Воробьев ополчился на журналиста.
— Да. Все, написанное графом, выражает его так называемое согласие. Почитайте его романы, его рассказы, письма, брошюры! Он верит в благотворность научного прогресса, он против суеверий и интеллектуальной метафизики. Он стоит за всеобщее образование. Эта процедура способствует всеобщему образованию так, как пять лет назад никому и не снилось!
Журналисты все были иностранцы, но на перроне рядом с Грибшиным стоял еще один царский подданный, кавказец. Коротенький, квадратного сложения, с изрытым оспой лицом. Если, не испугавшись грубого вида этого человека, внимательно разглядеть его лицо, можно было заметить нежную кожу над верхней губой — совсем недавно оттуда сбрили усы.
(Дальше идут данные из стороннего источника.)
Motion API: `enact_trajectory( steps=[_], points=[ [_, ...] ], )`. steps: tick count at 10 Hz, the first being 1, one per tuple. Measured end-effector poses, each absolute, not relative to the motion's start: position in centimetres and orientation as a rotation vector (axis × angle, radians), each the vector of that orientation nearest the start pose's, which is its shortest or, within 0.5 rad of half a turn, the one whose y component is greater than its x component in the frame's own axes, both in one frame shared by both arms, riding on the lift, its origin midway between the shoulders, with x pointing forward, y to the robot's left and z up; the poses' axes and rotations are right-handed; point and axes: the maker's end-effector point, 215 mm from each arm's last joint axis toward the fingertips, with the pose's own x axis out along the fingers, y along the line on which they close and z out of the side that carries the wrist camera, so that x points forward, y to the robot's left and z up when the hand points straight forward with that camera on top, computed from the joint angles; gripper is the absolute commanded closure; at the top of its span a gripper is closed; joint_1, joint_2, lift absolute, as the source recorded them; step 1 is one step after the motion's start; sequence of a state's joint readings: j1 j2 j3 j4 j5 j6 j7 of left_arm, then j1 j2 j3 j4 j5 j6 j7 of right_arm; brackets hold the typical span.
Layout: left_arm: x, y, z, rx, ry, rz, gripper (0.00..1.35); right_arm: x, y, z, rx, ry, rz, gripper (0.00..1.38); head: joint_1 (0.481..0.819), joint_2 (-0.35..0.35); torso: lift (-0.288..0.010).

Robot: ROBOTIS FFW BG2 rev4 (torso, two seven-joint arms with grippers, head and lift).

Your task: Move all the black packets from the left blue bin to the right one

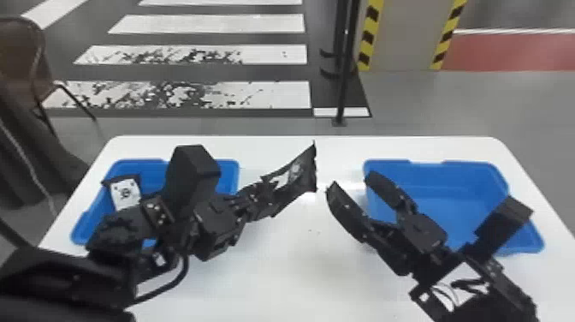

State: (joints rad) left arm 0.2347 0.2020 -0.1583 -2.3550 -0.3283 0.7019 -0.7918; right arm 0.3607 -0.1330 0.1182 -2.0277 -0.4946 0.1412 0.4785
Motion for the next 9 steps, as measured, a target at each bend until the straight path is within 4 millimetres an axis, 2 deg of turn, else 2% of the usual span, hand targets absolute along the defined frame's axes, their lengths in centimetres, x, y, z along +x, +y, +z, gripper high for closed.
enact_trajectory(
  steps=[2, 5, 7, 8, 9],
  points=[
    [43.7, 8.3, -30.0, 0.364, 0.287, -0.782, 1.21, 44.5, -5.9, -28.1, 0.433, -0.009, 0.707, 0.14, 0.695, 0.031, -0.140],
    [43.6, 8.1, -30.2, 0.361, 0.291, -0.785, 1.21, 43.3, -2.9, -26.5, 0.496, -0.022, 0.774, 0.14, 0.695, 0.064, -0.140],
    [43.5, 7.9, -30.3, 0.357, 0.293, -0.791, 1.21, 42.6, -1.4, -26.8, 0.514, 0.010, 0.805, 0.16, 0.695, 0.085, -0.140],
    [43.5, 7.7, -30.3, 0.351, 0.292, -0.798, 1.21, 42.7, -0.8, -27.3, 0.513, 0.026, 0.818, 0.30, 0.695, 0.088, -0.140],
    [43.4, 7.3, -30.3, 0.346, 0.289, -0.807, 1.21, 43.1, -0.4, -27.5, 0.506, 0.032, 0.826, 0.75, 0.695, 0.091, -0.140]
  ],
)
Человек не задавал вопросов, но внимательно слушал Воробьева.
На Воробьева наскакивал Ранси из «Стандарда»:
— Но, профессор, чтобы внести ясность…
— Как бы то ни было, — сердито сказал Воробьев, — насколько я понимаю, граф сейчас не в состоянии принять или отвергнуть такого рода предложение. Следует обращаться к г-ну Черткову, как к наследнику интеллектуальной собственности графа. Как только граф умрет, он уже не будет владеть собственным телом. Оно будет принадлежать вечности, и к вечности я должен обратить свое предложение.
— Ну и что же сказал Чертков?
— К несчастью, г-н Чертков сейчас слишком занят семейными и личными делами графа. У меня до сих пор не было возможности обратиться к нему с этим предложением. Чтобы понять суть дела, нужно увидеть демонстрацию.
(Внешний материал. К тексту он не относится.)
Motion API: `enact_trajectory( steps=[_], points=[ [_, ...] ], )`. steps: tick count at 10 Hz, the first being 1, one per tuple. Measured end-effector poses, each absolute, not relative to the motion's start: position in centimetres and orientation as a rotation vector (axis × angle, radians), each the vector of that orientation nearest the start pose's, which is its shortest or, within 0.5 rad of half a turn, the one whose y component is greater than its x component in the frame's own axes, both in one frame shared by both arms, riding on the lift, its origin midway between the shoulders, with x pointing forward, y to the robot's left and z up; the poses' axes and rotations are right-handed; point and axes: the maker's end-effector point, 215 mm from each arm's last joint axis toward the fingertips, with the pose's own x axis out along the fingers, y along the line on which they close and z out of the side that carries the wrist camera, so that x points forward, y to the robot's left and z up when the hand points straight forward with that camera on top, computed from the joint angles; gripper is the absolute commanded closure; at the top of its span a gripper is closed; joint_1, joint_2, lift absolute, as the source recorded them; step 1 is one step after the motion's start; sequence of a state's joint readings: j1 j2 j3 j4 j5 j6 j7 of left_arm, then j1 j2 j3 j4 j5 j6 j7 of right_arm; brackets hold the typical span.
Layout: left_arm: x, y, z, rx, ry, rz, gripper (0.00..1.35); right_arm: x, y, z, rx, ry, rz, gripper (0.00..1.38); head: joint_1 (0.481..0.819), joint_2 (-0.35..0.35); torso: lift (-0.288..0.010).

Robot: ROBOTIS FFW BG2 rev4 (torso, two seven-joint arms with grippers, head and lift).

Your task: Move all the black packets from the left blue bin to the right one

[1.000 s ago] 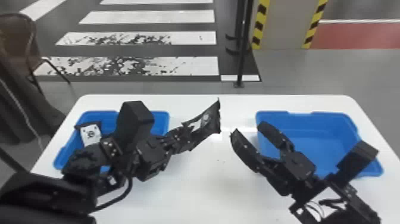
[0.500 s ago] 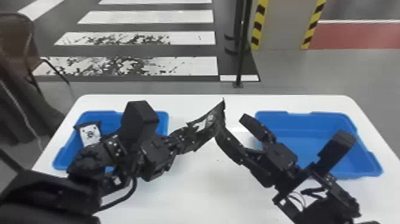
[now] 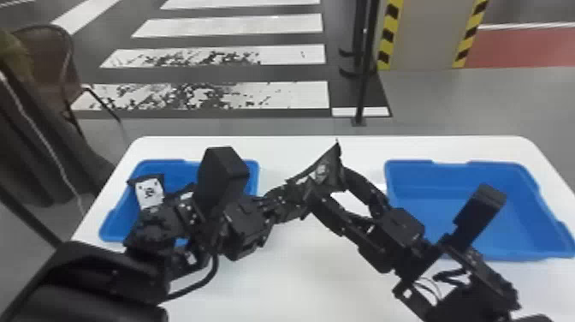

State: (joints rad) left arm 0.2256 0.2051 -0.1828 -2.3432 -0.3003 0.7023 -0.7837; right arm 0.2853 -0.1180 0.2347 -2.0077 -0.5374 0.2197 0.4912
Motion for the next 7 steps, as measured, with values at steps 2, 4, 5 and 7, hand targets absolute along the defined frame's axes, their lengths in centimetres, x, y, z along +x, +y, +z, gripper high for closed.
enact_trajectory(
  steps=[2, 4, 5, 7],
  points=[
    [43.3, 6.9, -30.4, 0.339, 0.285, -0.819, 1.21, 44.0, -0.3, -27.7, 0.483, 0.032, 0.827, 1.29, 0.695, 0.085, -0.140],
    [43.3, 6.9, -30.4, 0.336, 0.284, -0.821, 1.21, 44.1, -0.6, -28.0, 0.478, 0.031, 0.818, 1.28, 0.695, 0.083, -0.140],
    [43.3, 6.9, -30.3, 0.336, 0.280, -0.823, 1.21, 44.1, -0.7, -28.0, 0.476, 0.025, 0.815, 1.28, 0.695, 0.081, -0.140],
    [43.3, 6.9, -30.4, 0.327, 0.278, -0.816, 0.48, 44.4, -1.4, -27.9, 0.470, 0.014, 0.799, 1.28, 0.695, 0.074, -0.140]
  ],
)
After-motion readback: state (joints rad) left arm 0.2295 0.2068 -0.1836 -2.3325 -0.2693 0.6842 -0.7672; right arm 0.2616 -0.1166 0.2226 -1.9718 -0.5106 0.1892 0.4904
В этот момент другой прохожий, ухмыляясь, обнял Ранси и еще одного коллегу и вмешался в разговор.
— Погодите, он еще будет тыкать вам в лицо чучелом крысы, — сказал вновь пришедший. Это был Хайтовер, который шел из дома начальника станции с неудавшегося интервью. — Крыса у него просто очаровашка.
Репортеры немедленно захихикали, солидаризируясь с коллегой. Грибшин и другой туземец промолчали. Они ждали, что скажет профессор.